Trabzon adına üzülüyorum. Bu şehrin yetiştirdiği Cumhurbaşkanı Cevdet Sunay, Başbakan Hasan Saka, TBMM Başkanı Necmettin Karaduman gibi çok önemli devlet adamlarının isimlerinin halen bir ilim irfan yuvasına verilmemesi çok ama çok üzücü.
Bu şehirde başka şehrin insanlarının isimlerini verme yarışına giren (örneklerini vererek rencide etmek istemem) ama kendi değerlerini görmeyen, görmek istemeyen, yetiştirdiği değerleri yerle bir eden bir başka şehir bu ülkede yok arkadaş!.
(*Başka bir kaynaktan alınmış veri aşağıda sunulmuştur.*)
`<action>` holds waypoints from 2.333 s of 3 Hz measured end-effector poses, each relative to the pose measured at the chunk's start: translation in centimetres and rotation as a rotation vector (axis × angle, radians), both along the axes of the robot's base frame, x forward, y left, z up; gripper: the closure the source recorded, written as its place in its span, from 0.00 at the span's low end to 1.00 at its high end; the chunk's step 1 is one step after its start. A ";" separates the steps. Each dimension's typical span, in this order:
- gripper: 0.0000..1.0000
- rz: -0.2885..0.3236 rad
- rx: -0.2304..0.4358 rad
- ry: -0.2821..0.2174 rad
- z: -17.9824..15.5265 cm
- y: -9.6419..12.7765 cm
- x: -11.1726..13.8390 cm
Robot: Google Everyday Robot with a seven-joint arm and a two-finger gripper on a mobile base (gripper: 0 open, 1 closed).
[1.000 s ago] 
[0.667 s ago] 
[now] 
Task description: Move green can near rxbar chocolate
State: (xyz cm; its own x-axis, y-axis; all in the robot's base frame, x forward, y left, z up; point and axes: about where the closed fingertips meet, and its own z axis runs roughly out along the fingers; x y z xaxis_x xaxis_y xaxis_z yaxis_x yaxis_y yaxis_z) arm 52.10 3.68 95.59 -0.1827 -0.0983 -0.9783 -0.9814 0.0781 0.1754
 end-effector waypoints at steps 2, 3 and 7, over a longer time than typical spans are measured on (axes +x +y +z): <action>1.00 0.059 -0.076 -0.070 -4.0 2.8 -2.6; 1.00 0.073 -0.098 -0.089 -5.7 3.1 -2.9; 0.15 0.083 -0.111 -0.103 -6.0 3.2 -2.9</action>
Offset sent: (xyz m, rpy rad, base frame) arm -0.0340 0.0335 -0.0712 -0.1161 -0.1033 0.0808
Açıkçası böylesine vefasız şehir bu ülkede yok
Bu şehir sadece konuşur iş yapmaz derdik ama bu şehir artık konuşma özürlü de oldu.
Ne görüyor..
Ne duyuyor..
Ne de anlıyor..
Bir ilginç anekdotu sizlerle paylaşayım.
***
1986 yılı Ramazan Bayramı tatilinin son günü tam 29 yıl önce Cumhurbaşkanı Kenan Evren’i Marmaris’ten almaya giden Binbaşı Hasan Baysal ve Yüzbaşı Engin Çanik eşleriyle, çocukları ile birlikte uçarken helikopter Ankara Polatlı üzerinde havada patlar.
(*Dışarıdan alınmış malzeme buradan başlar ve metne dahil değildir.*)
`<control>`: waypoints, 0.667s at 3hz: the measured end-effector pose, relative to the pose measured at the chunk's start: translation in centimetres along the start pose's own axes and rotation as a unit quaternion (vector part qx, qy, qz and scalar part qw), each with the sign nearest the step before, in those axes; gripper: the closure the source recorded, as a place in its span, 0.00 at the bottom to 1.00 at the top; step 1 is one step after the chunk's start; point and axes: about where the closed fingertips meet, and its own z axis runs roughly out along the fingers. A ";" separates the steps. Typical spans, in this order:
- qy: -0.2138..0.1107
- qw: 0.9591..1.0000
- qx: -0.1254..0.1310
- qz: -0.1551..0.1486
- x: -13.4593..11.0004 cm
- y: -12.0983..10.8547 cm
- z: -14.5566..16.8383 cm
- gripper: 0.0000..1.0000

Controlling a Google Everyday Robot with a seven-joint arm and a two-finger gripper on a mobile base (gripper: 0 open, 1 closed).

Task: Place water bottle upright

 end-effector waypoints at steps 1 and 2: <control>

Helikopterden sağ olarak çıkarılan 5 yaşındaki çocuğun vücudu yanık içindedir ve Başbakan Turgut Özal özel uçağıyla onu ABD’ye tedaviye gönderir.
Orada vefat eder.
O tarihlerde Trabzon Havalimanı VİP Salonunda karşılaştığım İl Milli Eğitim Müdürü merhum Bener Cordan’a “Bu helikopterde düşüp vefat eden Trabzon eski Merkez Komutanı Binbaşı Hasan Baysal’ın eşi 24 Şubat İlkokulu’nda öğretmendi. Adını bir salona bir sınıfa vermeniz mümkün müdür” demiştim.
Bana söylediği “Her ölünün ismini bir okula bir dershaneye verseydik boş duvar kalmazdı” şeklindeki sözleri hafızamdadır.
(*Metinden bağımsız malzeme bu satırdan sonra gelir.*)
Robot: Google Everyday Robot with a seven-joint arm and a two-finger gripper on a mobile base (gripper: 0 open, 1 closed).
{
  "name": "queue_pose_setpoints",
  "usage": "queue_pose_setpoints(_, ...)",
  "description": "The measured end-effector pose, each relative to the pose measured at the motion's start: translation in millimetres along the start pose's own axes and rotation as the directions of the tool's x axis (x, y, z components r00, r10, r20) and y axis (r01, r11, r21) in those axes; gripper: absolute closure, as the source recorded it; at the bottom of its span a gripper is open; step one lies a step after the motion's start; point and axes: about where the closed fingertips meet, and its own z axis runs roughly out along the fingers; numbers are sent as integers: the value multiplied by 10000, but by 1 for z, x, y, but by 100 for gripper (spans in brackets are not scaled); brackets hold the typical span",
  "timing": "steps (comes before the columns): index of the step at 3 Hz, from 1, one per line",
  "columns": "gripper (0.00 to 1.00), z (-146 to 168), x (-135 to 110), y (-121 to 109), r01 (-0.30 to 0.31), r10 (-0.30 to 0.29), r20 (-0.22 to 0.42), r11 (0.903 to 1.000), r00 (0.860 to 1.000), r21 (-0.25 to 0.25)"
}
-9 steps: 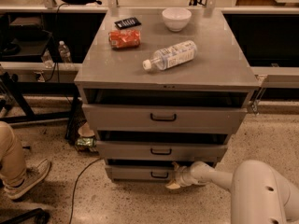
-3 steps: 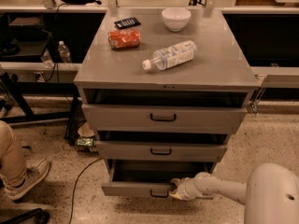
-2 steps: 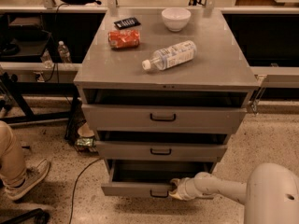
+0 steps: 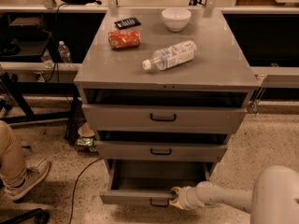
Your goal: Open bottom drawer
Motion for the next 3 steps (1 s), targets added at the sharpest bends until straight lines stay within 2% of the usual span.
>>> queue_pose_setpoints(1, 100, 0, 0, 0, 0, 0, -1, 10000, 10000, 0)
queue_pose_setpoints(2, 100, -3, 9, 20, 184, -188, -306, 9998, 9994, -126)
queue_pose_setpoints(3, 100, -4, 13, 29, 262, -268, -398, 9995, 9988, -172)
Ancak kendisi vefat edince adı hemen okula verilmiştir bu şehirde..
Hem de Trabzonlu olmamasına rağmen..
Cordan da Cemile Baysal gibi öğretmendi.
Demek ölüde de makam farkı önemliymiş.
Bugün eski cumhurbaşkanı ve başbakanların hayatta olanların dahi adlarını taşıyan havalimanları, üniversiteler, okullar, bulvarlar ve caddeler var..
Peki biz neden değerlerimize sahip çıkmıyor onların isimlerini yaşatmıyoruz.
Bunun cevabını bu şehri yönetenler, sivil toplum örgütleri, siyasetçiler, yerel yönetimler versin..
Neden?
Ayıp ya bu şehirde bu şehrin yetiştirdiği Cumhurbaşkanı Cevdet Sunay, Başbakan Hasan Saka, TBMM Başkanı Necmettin Karaduman gibi çok önemli devlet adamlarının isimleri hala yok!..
Yaşatılmıyor...
Ve ilginç bir duyumla yazımı noktalamak istiyorum.
Avrupa Birliği gözlemcilerini İzmir Adnan Menderes Havalimanı’nda karşılayan Türk heyete gözlemci soruyor.
Adnan Menderes kim?
Heyet üyemiz, “Eski başbakanımız barajlar, yollar köprüler yapan bir büyük devlet adamımız” der.
Gözlemci “vefat etti mi’’ diye sorunca heyet üyemiz “Yok efendim astık onu” cevabı verir.
Gözlemci şaşırır ve dudak büker.
Oradan Celal Bayar Üniversitesi’ne geçerler.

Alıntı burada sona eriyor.